-- Provided data follows --
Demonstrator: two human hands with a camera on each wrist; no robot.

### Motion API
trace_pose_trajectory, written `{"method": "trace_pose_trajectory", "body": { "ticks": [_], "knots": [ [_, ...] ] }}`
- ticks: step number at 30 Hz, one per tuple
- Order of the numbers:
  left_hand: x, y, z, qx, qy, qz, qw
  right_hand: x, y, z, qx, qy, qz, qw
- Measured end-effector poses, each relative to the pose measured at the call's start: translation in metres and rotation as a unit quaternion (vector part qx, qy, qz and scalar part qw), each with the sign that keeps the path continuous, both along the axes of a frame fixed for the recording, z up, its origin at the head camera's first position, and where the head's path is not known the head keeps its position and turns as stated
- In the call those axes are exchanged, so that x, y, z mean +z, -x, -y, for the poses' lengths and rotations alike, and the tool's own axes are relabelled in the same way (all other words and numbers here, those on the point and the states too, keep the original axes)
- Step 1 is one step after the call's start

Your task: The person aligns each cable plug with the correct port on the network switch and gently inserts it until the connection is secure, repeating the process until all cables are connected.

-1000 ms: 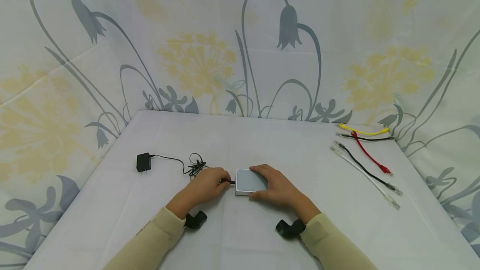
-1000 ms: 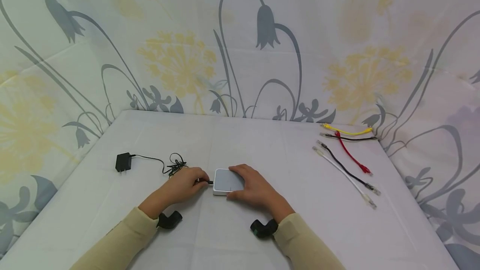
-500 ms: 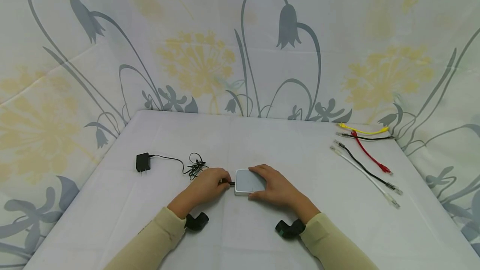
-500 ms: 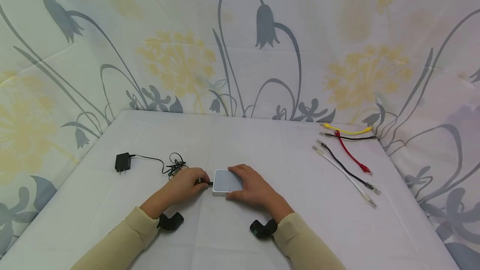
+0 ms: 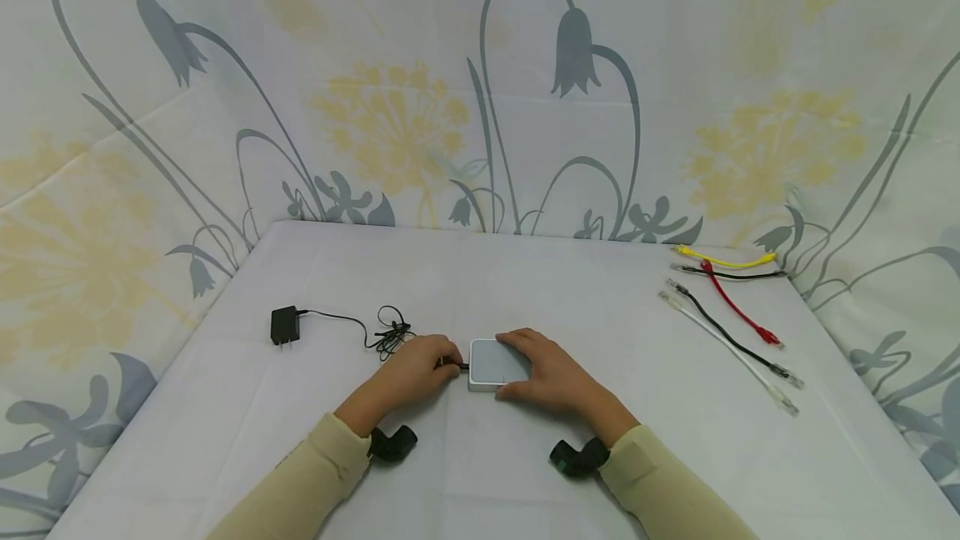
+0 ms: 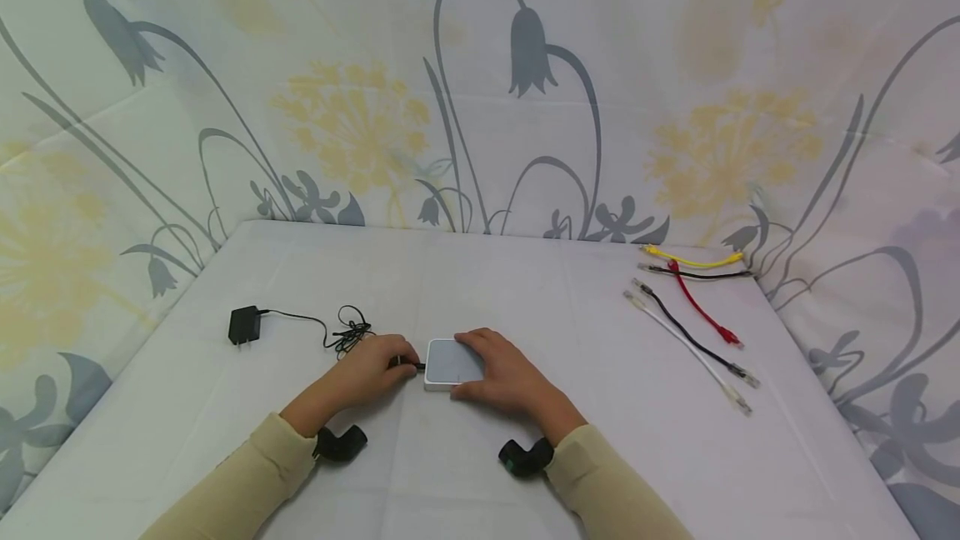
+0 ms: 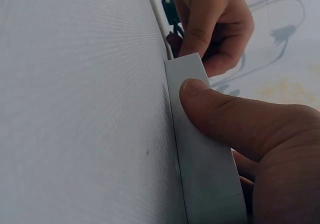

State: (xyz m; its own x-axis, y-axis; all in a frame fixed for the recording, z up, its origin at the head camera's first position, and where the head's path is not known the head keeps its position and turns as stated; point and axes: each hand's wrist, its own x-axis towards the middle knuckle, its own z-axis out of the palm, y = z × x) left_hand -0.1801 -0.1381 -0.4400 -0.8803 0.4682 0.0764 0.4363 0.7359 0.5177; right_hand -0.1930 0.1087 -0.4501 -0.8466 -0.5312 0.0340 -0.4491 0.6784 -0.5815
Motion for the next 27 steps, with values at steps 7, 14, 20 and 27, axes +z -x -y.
{"method": "trace_pose_trajectory", "body": {
  "ticks": [7,14,20,27],
  "knots": [
    [0.0021,-0.0005,-0.0012,-0.004,0.010,-0.007,0.9999,-0.0002,0.0008,0.0001,0.001,-0.002,-0.002,1.0000],
    [0.0022,-0.0007,-0.0022,-0.003,0.005,-0.011,0.9999,0.0000,0.0015,0.0005,0.005,-0.003,-0.006,1.0000],
    [0.0007,-0.0009,-0.0029,-0.004,0.009,-0.015,0.9998,0.0008,0.0016,0.0008,0.007,-0.004,-0.005,1.0000],
    [0.0004,-0.0018,-0.0041,-0.020,0.024,-0.047,0.9984,0.0012,0.0013,0.0006,0.004,-0.005,-0.006,1.0000]
  ]
}}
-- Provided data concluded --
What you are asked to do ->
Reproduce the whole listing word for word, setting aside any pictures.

Solution for this task ->
Demonstrator: two human hands with a camera on each wrist; no robot.

### Motion API
trace_pose_trajectory, written `{"method": "trace_pose_trajectory", "body": { "ticks": [_], "knots": [ [_, ...] ] }}`
- ticks: step number at 30 Hz, one per tuple
- Order of the numbers:
  left_hand: x, y, z, qx, qy, qz, qw
  right_hand: x, y, z, qx, qy, qz, qw
- Measured end-effector poses, each relative to the pose measured at the call's start: translation in metres and rotation as a unit quaternion (vector part qx, qy, qz and scalar part qw), each with the sign that keeps the path continuous, both along the axes of a frame fixed for the recording, z up, its origin at the head camera's first position, and where the head's path is not known the head keeps its position and turns as stated
- In the call those axes are exchanged, so that x, y, z mean +z, -x, -y, for the poses' lengths and rotations alike, and the tool's own axes are relabelled in the same way (all other words and numbers here, those on the point and the states too, keep the original axes)
- Step 1 is one step after the call's start

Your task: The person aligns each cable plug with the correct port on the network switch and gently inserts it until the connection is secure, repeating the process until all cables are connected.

-1000 ms: 
-1000 ms: 
-500 ms: 
-500 ms: 
+0 ms: 
+0 ms: 
+0 ms: 

State: (xyz m; its own x-axis, y-axis; all in a frame fixed for the recording, z up, its origin at the head camera's first position, and where the head's path is not known the head keeps its position and turns as stated; point and axes: each hand's wrist, its own x-axis towards the middle knuckle, its own z-axis out of the palm, y = z × x) left_hand -0.1801 -0.1381 -0.4400 -0.8803 0.4682 0.0764 0.4363 0.7359 0.5177; right_hand -0.1930 0.1087 -0.4501 -0.8466 -0.5312 0.0340 -0.4491 0.6784 -0.5815
Motion for the next 27 steps, with values at steps 7, 14, 20 and 27, axes +z -x -y.
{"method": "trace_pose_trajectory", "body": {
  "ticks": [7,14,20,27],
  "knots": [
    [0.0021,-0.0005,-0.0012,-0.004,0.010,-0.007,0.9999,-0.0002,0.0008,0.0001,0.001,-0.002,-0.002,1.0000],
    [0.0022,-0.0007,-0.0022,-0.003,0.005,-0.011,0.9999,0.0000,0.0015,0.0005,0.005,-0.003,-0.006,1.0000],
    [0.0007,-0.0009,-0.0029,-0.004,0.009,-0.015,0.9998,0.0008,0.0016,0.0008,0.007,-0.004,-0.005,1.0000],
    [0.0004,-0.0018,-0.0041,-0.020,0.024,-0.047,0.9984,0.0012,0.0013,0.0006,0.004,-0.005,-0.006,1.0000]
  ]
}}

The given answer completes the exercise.